Democratic leaders had to beg Ms. Omar and fellow members of the progressive clique known as “the squad” to vote present rather than “no” last month on a $1.9 billion bill to finance Capitol security improvements, to prevent the measure’s defeat after they objected to more funding for the police. Ms. Omar seemed to allude to those pleas in her combative tweet.
Speaker Nancy Pelosi of California will need those votes to pass party-line legislation that gets through the Senate with conservative Democrats such as Joe Manchin III of West Virginia, though measures with significant Republican support, like a China competition bill that passed on Tuesday, could be approved over the left wing’s objections.

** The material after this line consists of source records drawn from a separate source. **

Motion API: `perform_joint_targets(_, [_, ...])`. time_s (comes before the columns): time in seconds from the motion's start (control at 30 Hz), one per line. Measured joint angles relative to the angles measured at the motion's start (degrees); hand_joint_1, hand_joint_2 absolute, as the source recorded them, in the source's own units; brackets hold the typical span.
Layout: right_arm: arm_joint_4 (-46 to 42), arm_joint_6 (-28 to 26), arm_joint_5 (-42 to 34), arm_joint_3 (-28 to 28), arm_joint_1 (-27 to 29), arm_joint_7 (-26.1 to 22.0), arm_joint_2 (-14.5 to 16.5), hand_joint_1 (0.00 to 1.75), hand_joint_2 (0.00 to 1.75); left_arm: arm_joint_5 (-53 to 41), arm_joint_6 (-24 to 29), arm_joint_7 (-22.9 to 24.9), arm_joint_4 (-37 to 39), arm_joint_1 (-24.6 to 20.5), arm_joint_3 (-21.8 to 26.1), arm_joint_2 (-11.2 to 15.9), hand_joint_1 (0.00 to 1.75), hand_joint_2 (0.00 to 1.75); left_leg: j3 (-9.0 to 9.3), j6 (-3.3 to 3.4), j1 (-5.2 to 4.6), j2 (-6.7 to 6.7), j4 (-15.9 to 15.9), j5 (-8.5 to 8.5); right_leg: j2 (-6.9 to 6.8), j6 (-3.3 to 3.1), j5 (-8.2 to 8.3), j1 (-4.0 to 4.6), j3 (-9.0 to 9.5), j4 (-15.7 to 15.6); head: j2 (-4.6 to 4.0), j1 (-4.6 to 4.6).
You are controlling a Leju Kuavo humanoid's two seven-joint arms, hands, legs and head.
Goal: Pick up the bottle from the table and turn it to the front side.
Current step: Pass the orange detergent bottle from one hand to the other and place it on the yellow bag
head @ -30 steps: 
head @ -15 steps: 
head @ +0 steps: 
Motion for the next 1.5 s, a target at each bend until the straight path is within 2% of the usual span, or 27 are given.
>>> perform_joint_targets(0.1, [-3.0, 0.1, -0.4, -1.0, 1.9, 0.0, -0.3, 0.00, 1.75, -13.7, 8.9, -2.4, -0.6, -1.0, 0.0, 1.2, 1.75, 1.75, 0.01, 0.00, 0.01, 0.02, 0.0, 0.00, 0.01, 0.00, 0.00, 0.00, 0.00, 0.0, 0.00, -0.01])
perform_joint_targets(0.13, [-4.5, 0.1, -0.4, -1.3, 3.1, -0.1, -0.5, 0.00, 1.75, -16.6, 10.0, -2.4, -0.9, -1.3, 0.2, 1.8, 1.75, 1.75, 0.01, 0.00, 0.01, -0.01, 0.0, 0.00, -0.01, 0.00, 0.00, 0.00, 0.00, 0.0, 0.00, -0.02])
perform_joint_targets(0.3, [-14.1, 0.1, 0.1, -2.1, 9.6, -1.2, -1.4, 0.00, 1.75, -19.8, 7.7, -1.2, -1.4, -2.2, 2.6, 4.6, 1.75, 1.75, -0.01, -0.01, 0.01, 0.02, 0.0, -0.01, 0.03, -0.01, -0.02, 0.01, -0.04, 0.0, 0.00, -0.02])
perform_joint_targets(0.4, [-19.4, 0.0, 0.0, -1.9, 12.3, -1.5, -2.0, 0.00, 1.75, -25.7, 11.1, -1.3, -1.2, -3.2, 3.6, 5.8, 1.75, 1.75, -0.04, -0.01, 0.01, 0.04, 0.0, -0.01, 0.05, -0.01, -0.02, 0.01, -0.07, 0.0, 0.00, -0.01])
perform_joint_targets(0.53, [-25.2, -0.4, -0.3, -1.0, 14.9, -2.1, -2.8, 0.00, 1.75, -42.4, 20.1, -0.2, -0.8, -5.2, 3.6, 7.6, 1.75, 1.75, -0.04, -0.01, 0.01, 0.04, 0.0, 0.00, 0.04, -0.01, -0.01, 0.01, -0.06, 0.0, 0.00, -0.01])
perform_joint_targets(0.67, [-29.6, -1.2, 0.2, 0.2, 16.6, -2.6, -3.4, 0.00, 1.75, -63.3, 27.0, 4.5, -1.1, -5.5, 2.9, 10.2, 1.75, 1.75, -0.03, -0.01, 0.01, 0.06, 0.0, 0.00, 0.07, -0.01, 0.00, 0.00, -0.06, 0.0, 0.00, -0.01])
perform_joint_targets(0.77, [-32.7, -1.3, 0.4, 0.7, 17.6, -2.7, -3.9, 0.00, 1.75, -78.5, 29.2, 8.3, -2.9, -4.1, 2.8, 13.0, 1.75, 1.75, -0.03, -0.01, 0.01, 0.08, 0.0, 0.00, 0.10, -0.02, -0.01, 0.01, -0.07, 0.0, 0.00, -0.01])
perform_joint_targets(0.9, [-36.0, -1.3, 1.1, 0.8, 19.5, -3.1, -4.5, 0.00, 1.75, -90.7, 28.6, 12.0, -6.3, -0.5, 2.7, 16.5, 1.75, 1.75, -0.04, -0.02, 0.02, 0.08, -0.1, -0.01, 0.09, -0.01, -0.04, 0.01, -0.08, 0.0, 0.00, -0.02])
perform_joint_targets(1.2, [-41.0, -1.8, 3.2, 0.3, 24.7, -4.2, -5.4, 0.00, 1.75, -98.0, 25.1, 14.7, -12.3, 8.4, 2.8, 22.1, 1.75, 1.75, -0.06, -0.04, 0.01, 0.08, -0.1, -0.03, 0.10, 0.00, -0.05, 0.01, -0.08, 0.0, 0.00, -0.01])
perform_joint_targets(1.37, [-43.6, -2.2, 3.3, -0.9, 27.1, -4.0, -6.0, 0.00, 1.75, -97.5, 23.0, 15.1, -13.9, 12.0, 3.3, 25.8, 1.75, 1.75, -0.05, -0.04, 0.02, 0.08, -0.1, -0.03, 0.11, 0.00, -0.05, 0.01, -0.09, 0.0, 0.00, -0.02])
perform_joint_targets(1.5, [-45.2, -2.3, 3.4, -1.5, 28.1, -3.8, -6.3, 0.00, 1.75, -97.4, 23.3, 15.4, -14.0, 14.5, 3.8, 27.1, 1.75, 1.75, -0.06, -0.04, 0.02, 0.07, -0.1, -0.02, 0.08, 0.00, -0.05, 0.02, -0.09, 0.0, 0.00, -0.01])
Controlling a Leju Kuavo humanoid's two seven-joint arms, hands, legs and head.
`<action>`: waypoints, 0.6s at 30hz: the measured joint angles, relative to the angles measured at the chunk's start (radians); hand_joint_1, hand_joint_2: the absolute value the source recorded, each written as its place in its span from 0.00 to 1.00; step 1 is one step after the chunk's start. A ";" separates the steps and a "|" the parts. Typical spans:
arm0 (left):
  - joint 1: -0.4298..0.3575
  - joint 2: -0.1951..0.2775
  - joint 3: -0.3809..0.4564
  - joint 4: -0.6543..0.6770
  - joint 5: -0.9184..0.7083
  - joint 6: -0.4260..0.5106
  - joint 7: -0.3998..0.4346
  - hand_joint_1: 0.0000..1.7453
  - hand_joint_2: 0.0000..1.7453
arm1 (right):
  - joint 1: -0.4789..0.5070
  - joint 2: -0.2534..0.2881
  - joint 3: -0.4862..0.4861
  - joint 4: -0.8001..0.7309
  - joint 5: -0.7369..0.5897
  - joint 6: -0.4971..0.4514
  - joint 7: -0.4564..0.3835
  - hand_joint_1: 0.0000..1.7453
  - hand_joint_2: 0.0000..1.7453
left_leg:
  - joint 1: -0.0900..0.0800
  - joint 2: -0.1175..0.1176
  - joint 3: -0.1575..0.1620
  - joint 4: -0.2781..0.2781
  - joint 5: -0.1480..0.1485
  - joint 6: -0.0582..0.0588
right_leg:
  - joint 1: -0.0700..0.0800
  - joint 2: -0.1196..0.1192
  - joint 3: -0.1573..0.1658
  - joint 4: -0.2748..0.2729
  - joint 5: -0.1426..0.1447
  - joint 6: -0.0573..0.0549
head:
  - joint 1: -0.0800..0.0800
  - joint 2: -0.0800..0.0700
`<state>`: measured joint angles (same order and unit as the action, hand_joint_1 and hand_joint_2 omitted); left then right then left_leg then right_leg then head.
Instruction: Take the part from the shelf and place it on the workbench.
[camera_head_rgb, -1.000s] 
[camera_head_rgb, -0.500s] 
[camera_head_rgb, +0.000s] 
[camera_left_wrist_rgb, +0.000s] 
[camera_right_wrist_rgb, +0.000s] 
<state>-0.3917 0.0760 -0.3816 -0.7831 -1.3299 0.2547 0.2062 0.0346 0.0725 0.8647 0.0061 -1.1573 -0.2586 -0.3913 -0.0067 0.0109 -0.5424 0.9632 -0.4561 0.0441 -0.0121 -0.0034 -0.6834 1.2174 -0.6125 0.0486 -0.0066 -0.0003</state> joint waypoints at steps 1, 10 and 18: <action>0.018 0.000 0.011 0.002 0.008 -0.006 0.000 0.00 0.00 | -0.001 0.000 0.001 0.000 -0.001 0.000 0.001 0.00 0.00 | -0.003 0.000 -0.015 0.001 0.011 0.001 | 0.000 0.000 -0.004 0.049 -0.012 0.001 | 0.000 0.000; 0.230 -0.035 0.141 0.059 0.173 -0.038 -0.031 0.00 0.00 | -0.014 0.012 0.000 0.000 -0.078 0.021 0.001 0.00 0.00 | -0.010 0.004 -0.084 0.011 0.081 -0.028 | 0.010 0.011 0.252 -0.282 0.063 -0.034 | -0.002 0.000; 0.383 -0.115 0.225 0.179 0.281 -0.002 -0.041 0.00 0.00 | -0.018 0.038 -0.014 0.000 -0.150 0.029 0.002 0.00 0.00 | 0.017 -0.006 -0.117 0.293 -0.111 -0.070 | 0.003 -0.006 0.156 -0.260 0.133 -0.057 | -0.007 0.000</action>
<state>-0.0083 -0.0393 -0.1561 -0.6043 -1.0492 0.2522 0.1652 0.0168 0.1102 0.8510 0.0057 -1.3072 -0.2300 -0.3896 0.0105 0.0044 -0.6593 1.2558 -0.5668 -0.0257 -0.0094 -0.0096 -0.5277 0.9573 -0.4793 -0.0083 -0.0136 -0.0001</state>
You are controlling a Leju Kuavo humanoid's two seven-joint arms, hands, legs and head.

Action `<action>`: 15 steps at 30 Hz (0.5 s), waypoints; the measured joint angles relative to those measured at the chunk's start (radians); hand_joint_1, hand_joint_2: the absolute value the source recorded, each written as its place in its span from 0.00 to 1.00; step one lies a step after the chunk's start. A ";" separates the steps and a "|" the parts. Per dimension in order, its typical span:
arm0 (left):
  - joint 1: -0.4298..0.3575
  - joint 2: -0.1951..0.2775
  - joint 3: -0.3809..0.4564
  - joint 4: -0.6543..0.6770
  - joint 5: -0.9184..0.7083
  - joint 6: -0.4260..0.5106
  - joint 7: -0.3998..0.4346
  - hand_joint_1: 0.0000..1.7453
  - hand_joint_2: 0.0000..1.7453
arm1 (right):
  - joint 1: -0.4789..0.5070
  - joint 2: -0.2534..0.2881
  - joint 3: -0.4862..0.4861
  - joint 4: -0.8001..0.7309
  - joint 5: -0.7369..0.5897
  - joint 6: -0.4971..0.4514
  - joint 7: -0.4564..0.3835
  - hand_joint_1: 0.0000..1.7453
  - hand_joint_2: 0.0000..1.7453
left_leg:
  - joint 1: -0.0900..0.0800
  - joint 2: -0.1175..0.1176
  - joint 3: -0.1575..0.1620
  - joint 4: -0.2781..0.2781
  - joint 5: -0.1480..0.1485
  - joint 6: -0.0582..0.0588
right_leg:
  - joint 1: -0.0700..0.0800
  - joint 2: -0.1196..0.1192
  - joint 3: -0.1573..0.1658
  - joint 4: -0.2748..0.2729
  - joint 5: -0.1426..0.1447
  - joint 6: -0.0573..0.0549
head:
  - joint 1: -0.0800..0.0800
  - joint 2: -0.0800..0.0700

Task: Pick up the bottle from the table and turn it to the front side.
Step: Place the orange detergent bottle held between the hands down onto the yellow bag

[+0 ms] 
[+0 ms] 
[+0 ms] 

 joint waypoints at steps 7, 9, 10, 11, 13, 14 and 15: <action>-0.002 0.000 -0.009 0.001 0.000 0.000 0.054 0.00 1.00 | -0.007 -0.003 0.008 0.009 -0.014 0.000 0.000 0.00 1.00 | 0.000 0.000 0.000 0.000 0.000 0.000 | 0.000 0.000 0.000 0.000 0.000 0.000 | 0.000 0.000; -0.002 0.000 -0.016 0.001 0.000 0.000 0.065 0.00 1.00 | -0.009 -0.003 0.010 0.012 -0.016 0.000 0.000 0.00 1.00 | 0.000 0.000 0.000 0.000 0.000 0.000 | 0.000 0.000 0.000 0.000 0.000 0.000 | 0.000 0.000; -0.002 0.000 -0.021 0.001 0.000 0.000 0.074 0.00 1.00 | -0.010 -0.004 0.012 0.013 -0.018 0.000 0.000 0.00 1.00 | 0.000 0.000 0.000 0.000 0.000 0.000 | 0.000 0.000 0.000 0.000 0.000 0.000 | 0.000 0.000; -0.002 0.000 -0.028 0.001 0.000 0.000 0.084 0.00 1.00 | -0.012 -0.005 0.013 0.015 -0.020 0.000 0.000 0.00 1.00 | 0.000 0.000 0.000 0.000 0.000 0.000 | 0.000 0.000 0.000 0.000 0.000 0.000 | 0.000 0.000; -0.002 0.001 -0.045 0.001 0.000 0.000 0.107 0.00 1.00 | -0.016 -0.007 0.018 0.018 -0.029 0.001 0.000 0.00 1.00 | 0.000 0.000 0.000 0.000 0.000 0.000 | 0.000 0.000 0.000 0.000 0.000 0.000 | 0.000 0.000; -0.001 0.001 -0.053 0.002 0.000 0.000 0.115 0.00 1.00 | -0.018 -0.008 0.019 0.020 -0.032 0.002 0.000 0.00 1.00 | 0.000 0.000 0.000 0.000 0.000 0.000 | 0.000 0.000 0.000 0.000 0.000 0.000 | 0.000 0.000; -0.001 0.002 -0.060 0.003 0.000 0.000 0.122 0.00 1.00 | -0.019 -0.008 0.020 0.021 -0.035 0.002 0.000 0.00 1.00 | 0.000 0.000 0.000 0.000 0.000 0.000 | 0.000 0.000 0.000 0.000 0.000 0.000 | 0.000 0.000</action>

It is not the first time Ms. Omar’s remarks about Israel have generated anger from fellow Democrats. In 2019, her Twitter comment that support in Washington for Israel was “all about the Benjamins baby” kicked off weeks of fighting that ended in a resolution on the House floor condemning bigotry and anti-Semitism. The comments played into anti-Semitic tropes that have their roots in the Middle Ages, when Jews were barred from entering most professions and thus became moneylenders — a task that Christians would not take on because of prohibitions against usury.
Republicans — and some Democrats — demanded that she be removed from the House Foreign Affairs Committee, but Democratic leaders refused.
Instead, Ms. Omar apologized. “Anti-Semitism is real and I am grateful for Jewish allies and colleagues who are educating me on the painful history of anti-Semitic tropes,” Ms. Omar said in a statement then, about an hour after Ms. Pelosi and the entire Democratic leadership publicly chastised her for engaging in “deeply offensive” anti-Semitic tropes.
Ms. Omar’s use of the term “tropes” this week in describing her colleagues’ request for clarification was a defiant echo of that earlier altercation.